Primary salinity is a feature of the Victorian Volcanic Plain with its many brackish drainage lines (e.g. Mia Mia Creek), salt lakes (e.g. Lake Corangamite) and ephemeral swamps (e.g. Chinamans Swamp) but interspersed with fresh water bodies (e.g. Lake Colac) and streams (Emu Creek). Salinity was encountered here by the first settlers but it some parts appears to be increasing due to groundwater extraction affecting flow systems, alteration in surface drainage patterns and landuse change. Although Primary salinity sites tend to support a good variety of Australian native plant species, such as Creeping Brookwell (Samolus repens), Sea Rush (Juncus kraussii) and Lax Saltmarsh-grass (Puccinellia perlaxa), they almost always contain a range of introduced naturalised species such as Buck’s-horn Plantain (Plantago coronopus) and Borrer’s Saltmarsh Grass (Puccinellia fasciculata). As well as some Primary salinity sites becoming more saline over time (e.g. Woady Yallock Creek), some freshwater systems may show salinity in times of stress (e.g. Lake Bolac during the drought years of 2000-07). Species composition of the vegetation in or around such systems may reflect these changes.
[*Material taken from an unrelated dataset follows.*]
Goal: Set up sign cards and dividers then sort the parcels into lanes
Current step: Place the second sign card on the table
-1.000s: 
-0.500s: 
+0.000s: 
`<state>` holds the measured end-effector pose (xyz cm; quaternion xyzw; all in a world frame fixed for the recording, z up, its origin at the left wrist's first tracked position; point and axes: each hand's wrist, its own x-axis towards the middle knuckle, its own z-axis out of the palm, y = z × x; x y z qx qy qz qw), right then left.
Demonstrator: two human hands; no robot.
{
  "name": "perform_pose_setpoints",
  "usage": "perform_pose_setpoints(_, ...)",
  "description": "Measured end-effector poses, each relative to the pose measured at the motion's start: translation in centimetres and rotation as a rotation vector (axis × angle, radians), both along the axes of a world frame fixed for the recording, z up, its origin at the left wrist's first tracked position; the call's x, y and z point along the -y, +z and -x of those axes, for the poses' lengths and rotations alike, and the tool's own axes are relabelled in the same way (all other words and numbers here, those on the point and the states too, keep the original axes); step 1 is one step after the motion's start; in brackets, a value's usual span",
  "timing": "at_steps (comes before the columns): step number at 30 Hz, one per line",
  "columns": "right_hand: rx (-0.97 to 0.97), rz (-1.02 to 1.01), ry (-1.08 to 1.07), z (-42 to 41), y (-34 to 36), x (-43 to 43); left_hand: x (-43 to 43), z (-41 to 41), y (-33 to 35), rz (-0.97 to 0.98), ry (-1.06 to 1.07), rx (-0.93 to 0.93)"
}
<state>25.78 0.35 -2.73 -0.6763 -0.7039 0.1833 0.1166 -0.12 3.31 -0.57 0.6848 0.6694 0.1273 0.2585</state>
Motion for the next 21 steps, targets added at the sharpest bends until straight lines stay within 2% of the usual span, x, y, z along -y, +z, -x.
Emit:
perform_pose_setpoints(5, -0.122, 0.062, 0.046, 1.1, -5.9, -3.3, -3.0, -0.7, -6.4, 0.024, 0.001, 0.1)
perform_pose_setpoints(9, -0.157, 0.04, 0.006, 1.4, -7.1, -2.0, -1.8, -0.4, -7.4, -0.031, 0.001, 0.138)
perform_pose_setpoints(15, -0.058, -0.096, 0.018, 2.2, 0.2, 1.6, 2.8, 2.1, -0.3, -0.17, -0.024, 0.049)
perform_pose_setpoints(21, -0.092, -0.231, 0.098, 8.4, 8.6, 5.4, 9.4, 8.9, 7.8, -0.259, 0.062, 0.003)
Secondary salinity is prevalent but sporadic on the Otway Plain, the Warrnambool Plain, the lower slopes of the Central Victorian Uplands and in the Dundas Tablelands; although there is mounting evidence that suggests that some of these saline systems are actually Primary in nature (e.g. creek-lines of the Dundas Tablelands). Vegetation on Secondary saline sites generally has fewer Australian native species but this can be confused by the fact that some natives, such as the Blown-grasses (Lachnagrostis spp.), can readily invade.
Reference
Corangamite Saline Ecosystems Assessment Kit, C.S. Allen, Corangamite Catchment Management Authority, Colac, Australia, 2007.